In an average African household, the maid starts work before everyone gets up, which is usually around 6am or earlier. She cleans, makes breakfast, lunches and dinners. She washes, irons and does everything she is asked to do. She works all day, stops to eat and goes to bed when everyone else has gone to bed which is usually 10pm or later. When madam is away, some maids end up providing bedroom services to the man of the house, duties which are not part of the job description.

But Terri, being an African American academic, said there was something seriously wrong with our lifestyles because we are simply replaying the colonial past without questioning the injustice hidden in such maid and madam relationships. Europeans who clean after themselves in America, Europe, Australia, Canada or elsewhere come here and become masters of a servant class overnight.

Sometimes academics and intellectuals have a tendency to see the world with different lenses.

Where is the injustice when a young African and unskilled woman finds a job as a maid and is able to make a living? Does it really matter that the young African woman is wearing a maid’s uniform and is caring for a white baby, while madam is having coffee with her friends? In fact, the maid is probably grateful to get out of the house for some fresh air and to see people moving about rather than get stuck inside a precast wall in suburban Harare.

I am sitting here now at the café, two years after the conversation with Terri, talking about the same maid and madam situation with Reuben.

“Who would think you are in Zimbabwe if you take a photo of all these Europeans and Africans enjoying coffee and cake? In the photo, you must also include African maids in uniform cuddling white babies,” says Reuben.

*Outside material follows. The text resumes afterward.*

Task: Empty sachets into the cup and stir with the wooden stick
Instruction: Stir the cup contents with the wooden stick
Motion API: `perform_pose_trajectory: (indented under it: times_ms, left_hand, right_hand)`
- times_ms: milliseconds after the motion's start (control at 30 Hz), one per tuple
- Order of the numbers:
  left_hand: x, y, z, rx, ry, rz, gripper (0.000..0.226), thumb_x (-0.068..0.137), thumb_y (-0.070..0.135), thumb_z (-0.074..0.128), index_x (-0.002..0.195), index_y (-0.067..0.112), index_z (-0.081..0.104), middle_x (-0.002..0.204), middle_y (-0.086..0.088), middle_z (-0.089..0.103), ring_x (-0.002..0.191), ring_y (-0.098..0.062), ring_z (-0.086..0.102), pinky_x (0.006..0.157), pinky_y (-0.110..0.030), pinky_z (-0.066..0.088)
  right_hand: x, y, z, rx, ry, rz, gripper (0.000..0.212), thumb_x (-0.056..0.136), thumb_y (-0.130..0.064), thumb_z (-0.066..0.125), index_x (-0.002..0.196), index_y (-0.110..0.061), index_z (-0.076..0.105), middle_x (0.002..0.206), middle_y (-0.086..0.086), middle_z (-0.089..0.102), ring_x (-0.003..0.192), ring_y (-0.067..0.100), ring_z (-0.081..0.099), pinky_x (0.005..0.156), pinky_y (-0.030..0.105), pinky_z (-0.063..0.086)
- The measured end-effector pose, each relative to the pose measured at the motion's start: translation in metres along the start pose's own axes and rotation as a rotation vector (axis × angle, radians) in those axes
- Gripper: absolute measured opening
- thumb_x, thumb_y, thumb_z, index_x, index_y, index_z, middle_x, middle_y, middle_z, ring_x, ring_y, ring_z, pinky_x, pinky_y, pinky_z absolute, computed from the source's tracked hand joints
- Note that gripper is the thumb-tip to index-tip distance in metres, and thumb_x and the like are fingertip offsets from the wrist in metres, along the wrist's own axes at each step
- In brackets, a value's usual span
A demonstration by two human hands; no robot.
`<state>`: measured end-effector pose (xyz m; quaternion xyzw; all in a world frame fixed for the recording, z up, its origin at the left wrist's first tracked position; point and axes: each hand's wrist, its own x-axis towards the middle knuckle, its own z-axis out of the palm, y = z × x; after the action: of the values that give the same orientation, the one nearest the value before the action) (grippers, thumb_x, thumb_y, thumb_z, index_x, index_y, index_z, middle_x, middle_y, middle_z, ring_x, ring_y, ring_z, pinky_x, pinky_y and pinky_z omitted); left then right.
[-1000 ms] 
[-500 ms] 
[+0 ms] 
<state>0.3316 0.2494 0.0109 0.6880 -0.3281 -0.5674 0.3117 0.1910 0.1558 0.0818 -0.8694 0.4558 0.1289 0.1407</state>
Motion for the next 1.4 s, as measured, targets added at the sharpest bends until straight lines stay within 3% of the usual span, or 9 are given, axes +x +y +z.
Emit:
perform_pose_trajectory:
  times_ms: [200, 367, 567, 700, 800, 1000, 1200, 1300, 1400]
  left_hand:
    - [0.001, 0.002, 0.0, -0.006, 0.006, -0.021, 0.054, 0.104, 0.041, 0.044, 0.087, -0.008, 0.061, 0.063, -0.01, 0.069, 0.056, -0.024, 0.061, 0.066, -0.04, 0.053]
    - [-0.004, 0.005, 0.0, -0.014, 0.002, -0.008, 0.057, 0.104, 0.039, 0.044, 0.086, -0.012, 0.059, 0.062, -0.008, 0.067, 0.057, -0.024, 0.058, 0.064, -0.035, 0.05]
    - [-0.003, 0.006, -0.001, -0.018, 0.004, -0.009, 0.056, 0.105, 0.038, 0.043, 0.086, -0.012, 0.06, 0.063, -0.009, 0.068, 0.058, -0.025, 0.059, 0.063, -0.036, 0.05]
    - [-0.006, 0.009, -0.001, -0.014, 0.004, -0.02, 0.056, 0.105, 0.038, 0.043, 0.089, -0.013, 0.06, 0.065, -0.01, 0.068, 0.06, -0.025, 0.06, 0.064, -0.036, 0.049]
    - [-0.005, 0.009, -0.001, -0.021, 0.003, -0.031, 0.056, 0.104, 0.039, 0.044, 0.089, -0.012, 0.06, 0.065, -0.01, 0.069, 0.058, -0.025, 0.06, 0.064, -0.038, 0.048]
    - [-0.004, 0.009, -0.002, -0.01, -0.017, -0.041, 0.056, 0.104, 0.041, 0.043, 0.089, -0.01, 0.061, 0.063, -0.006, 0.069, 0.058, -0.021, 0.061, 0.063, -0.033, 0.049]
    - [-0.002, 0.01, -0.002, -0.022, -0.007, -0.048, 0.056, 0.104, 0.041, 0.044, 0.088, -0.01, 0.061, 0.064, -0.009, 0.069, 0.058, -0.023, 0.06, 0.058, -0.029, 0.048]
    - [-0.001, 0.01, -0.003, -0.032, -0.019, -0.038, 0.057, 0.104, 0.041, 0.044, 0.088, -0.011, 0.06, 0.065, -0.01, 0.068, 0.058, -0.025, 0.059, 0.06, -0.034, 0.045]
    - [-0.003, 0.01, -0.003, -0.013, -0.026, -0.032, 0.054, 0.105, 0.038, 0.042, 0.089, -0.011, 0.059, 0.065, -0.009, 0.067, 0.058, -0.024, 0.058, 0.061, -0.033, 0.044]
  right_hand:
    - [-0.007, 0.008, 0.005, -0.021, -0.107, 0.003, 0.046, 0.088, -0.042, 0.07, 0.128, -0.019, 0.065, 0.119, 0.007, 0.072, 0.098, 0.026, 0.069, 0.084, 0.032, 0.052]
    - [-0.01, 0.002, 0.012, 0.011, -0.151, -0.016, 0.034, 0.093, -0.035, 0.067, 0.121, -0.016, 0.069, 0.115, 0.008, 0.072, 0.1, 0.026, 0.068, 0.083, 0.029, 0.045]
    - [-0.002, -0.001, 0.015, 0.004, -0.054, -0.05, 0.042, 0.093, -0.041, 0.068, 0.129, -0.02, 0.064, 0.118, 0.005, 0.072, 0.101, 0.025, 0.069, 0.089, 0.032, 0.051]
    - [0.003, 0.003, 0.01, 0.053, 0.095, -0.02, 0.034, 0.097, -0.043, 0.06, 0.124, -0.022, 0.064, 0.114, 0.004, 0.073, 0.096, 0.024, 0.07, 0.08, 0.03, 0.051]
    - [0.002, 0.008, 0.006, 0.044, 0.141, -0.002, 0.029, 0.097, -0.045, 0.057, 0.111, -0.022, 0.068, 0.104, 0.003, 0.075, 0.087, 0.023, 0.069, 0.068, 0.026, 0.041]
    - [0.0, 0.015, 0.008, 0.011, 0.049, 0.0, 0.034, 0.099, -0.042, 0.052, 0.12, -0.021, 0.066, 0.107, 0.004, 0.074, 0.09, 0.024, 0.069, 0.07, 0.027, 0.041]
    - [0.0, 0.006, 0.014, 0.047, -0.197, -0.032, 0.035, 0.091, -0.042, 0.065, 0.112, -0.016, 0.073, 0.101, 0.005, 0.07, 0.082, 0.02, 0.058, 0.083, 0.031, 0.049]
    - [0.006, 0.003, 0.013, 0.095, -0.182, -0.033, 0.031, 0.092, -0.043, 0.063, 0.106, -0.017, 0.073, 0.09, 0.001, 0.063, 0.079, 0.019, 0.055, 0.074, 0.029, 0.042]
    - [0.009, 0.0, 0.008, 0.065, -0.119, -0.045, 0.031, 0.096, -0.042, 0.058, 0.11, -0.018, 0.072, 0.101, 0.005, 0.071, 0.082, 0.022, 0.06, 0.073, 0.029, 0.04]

“Zimbabwe is a mixed bag of cultures and lifestyles. We carry so much colonial historical baggage.”

“Are you against hiring maids?” I ask Reuben.

“No. But I would not overwork a maid. I will give her time to study so she can improve herself. Why should someone be destined to be a maid and bring up other people’s children for the rest of her life?” says Reuben, with his eyes focusing on the pretty maid chasing the blonde child who is mischievously running towards us.

Reuben stands up, winks at the girl and says, “I would hire you any time.” She flirtatiously smiles and winks at him too.

Dr Sekai Nzenza is a writer and cultural critic.